WORK INSTRUCTION: From the data underneath, reproduce exactly the stretch that begins at the line with "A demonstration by" and ends after the line with "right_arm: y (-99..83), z".

== Segment start ==

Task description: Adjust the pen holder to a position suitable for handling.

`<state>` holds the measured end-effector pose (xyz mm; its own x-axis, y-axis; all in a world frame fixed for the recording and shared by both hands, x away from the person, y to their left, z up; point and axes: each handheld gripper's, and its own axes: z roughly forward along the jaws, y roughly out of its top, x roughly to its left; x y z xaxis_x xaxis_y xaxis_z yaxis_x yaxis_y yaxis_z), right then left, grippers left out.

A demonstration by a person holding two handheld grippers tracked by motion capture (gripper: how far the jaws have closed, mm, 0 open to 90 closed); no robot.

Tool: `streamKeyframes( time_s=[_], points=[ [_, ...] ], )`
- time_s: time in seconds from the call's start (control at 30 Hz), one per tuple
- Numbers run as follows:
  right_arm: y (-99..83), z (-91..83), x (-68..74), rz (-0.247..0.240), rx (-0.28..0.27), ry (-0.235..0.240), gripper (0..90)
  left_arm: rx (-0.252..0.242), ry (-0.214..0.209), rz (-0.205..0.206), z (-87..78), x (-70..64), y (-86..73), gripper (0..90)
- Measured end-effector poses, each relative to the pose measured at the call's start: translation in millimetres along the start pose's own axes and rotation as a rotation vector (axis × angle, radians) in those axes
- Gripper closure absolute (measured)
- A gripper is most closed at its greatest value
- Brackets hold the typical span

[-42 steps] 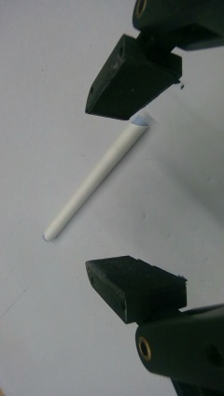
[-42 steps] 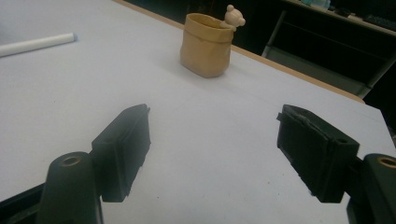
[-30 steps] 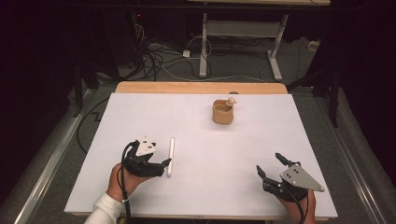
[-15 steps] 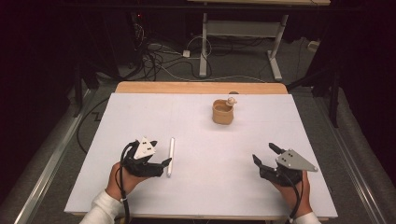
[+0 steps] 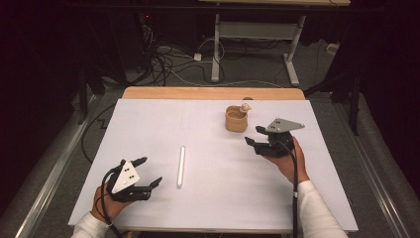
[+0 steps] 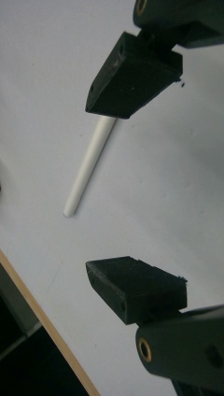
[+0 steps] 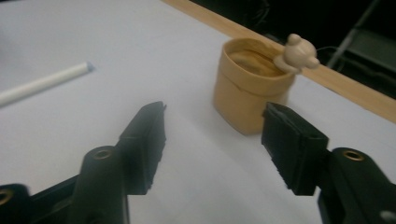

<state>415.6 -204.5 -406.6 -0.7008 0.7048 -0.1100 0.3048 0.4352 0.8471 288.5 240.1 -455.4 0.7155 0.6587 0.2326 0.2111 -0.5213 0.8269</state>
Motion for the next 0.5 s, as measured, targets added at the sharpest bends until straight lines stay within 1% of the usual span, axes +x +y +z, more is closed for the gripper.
streamKeyframes(
  time_s=[0.03,0.07,0.1,0.17,0.2,0.23,0.27,0.3,0.33,0.37,0.4,0.43,0.47,0.5],
  points=[
    [0.0,0.0,0.0,0.000,0.000,0.000,42.3,-0.002,-0.002,-0.003,-2.6,0.2,-3.7,20.3],
    [9.6,8.2,-4.0,-0.005,0.016,0.011,42.8,-0.005,-0.005,-0.004,-4.8,-0.1,-7.1,19.3],
    [14.4,12.3,-5.0,-0.014,0.030,0.007,43.8,0.003,0.007,0.003,-9.0,-1.4,-12.5,18.1],
    [23.4,20.7,-6.6,-0.024,0.054,0.005,44.8,0.005,0.001,0.002,-11.0,-1.4,-15.3,18.1],
    [23.4,20.7,-6.6,-0.024,0.054,0.005,44.8,0.004,0.006,0.000,-12.7,-1.7,-17.9,18.1],
    [27.7,24.7,-6.8,-0.029,0.061,0.008,45.7,0.008,0.015,0.000,-14.2,-1.8,-19.9,18.1],
    [31.8,28.8,-7.0,-0.038,0.073,0.007,47.4,0.009,0.012,-0.002,-15.5,-1.1,-21.5,18.1],
    [39.2,38.6,-7.7,-0.046,0.100,0.020,48.3,0.006,0.010,-0.008,-16.5,-0.9,-23.1,18.1],
    [42.5,43.8,-7.6,-0.052,0.115,0.024,48.4,0.006,0.014,-0.011,-17.1,-0.8,-24.3,18.1],
    [42.5,43.8,-7.6,-0.052,0.115,0.024,48.4,0.010,0.016,-0.011,-17.3,-0.5,-25.2,18.1],
    [45.8,49.1,-7.1,-0.058,0.141,0.020,49.6,0.012,0.018,-0.010,-17.2,-0.5,-25.9,18.1],
    [48.6,54.1,-7.1,-0.060,0.163,0.027,51.2,0.013,0.017,-0.011,-16.8,-0.4,-26.4,18.1],
    [53.7,64.6,-7.5,-0.072,0.201,0.022,52.6,0.014,0.014,-0.009,-16.2,-0.3,-26.6,18.1],
    [53.7,64.6,-7.5,-0.072,0.201,0.022,52.6,0.016,0.013,-0.009,-15.5,-0.5,-26.4,18.1]
  ],
)
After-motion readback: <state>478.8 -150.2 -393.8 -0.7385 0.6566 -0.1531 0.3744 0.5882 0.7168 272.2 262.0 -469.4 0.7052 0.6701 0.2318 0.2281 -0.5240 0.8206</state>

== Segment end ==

COMPLETED EXERCISE:
A demonstration by a person holding two handheld grippers tracked by motion capture (gripper: how far the jaws have closed, mm, 0 open to 90 closed); no robot.

Tool: `streamKeyframes( time_s=[_], points=[ [_, ...] ], )`
- time_s: time in seconds from the call's start (control at 30 Hz), one per tuple
- Numbers run as follows:
  right_arm: y (-99..83), z (-91..83), x (-68..74), rz (-0.247..0.240), rx (-0.28..0.27), ry (-0.235..0.240), gripper (0..90)

Nothing else remains to be done in this exercise.